┌──

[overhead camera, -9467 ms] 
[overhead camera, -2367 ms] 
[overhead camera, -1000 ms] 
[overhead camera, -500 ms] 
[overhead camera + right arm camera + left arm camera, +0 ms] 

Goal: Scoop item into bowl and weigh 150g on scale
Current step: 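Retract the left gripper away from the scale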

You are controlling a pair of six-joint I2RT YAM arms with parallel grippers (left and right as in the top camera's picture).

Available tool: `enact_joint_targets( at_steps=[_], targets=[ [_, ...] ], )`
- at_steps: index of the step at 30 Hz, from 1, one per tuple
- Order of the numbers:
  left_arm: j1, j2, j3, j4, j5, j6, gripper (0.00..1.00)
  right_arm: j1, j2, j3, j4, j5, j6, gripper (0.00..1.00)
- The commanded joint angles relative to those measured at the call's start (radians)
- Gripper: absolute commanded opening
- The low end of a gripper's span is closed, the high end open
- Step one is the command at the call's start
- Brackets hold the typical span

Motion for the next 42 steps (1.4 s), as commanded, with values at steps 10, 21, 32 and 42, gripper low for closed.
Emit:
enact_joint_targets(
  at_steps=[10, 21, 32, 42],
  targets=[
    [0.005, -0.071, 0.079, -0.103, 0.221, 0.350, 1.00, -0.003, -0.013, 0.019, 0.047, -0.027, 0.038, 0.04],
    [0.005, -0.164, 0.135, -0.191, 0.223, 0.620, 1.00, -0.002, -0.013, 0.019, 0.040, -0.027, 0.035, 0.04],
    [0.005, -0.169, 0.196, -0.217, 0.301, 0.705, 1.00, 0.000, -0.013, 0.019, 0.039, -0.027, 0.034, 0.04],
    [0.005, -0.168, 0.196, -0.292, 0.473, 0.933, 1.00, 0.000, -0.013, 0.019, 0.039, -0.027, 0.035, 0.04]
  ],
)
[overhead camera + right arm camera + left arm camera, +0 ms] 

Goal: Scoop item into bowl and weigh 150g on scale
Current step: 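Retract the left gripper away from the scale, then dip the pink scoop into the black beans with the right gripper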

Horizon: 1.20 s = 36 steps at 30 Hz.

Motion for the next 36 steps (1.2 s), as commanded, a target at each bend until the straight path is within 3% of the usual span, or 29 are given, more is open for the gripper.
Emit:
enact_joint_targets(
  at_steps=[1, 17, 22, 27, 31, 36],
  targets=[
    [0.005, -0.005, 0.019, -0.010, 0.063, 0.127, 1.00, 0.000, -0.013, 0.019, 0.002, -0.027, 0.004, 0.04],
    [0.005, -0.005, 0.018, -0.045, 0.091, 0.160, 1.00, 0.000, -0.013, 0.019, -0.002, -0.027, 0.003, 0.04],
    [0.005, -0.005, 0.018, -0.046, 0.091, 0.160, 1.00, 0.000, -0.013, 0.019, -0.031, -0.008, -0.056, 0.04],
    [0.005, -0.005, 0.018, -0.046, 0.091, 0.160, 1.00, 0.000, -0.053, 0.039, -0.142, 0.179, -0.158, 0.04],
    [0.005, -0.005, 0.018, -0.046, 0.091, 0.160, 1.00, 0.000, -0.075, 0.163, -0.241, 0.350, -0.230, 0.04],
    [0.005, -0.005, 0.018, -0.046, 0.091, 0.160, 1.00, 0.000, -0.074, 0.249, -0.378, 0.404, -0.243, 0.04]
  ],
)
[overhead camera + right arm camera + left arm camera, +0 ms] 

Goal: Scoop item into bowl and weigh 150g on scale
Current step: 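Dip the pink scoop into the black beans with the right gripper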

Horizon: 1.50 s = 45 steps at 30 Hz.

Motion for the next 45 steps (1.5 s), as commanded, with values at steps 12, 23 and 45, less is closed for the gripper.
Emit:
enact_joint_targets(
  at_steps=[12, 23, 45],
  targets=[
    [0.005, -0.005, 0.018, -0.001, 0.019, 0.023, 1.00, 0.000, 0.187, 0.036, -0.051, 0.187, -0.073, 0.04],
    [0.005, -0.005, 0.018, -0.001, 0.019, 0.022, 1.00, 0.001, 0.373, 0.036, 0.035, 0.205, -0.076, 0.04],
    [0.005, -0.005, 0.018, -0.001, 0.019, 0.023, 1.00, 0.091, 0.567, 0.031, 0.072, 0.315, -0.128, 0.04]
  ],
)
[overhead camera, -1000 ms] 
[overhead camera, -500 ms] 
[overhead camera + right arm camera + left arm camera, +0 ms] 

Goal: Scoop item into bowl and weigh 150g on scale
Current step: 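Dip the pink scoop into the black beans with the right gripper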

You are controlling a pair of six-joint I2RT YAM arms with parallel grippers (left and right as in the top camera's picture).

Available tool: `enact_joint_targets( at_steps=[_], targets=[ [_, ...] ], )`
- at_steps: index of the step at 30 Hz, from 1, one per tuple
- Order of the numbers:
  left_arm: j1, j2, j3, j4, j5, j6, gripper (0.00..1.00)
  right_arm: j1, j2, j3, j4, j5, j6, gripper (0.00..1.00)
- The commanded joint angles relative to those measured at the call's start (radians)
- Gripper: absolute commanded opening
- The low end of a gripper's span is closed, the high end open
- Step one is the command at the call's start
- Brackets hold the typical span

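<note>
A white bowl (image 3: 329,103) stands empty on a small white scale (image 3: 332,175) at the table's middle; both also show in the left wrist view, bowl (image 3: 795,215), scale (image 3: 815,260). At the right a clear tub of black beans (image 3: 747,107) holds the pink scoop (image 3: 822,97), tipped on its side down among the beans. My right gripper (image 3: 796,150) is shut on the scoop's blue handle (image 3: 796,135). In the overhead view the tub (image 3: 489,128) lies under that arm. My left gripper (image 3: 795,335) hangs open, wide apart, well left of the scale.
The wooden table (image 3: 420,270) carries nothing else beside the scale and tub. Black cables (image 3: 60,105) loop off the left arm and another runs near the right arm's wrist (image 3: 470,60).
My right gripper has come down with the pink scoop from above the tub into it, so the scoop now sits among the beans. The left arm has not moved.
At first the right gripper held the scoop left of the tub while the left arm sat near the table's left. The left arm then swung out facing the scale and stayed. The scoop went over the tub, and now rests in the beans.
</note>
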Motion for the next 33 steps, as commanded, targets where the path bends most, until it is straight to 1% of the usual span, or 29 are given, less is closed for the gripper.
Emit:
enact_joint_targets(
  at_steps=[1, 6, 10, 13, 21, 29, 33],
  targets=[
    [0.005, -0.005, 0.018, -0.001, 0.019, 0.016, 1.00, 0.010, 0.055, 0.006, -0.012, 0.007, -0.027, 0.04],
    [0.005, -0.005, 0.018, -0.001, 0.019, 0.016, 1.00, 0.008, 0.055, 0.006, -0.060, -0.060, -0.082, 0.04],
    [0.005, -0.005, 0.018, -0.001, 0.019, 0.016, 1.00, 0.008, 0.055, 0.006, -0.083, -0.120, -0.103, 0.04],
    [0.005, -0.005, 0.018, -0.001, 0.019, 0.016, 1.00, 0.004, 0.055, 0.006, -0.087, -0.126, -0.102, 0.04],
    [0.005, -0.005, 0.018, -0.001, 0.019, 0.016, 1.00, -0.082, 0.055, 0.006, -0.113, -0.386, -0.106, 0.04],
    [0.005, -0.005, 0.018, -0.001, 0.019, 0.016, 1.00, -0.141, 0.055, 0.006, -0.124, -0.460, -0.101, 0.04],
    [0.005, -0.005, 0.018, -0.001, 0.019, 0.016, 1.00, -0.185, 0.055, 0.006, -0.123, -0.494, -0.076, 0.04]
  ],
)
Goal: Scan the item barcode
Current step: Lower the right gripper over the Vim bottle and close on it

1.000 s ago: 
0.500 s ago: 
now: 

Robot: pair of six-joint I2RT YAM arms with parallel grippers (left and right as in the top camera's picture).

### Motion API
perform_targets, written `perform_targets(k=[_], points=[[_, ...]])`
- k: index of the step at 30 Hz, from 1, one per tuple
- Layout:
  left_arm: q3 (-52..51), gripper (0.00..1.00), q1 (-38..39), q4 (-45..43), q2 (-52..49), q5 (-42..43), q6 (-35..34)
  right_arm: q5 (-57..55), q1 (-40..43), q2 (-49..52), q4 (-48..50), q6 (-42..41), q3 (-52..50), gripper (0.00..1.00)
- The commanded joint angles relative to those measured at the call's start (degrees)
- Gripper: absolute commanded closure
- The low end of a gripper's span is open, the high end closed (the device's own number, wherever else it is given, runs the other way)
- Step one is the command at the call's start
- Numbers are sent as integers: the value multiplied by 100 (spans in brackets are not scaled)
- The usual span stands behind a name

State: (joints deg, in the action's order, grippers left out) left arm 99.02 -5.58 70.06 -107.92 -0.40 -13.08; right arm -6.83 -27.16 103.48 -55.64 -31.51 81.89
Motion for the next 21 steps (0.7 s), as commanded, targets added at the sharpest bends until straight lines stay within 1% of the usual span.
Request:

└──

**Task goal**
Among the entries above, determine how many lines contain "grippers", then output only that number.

**Answer to the exercise**
4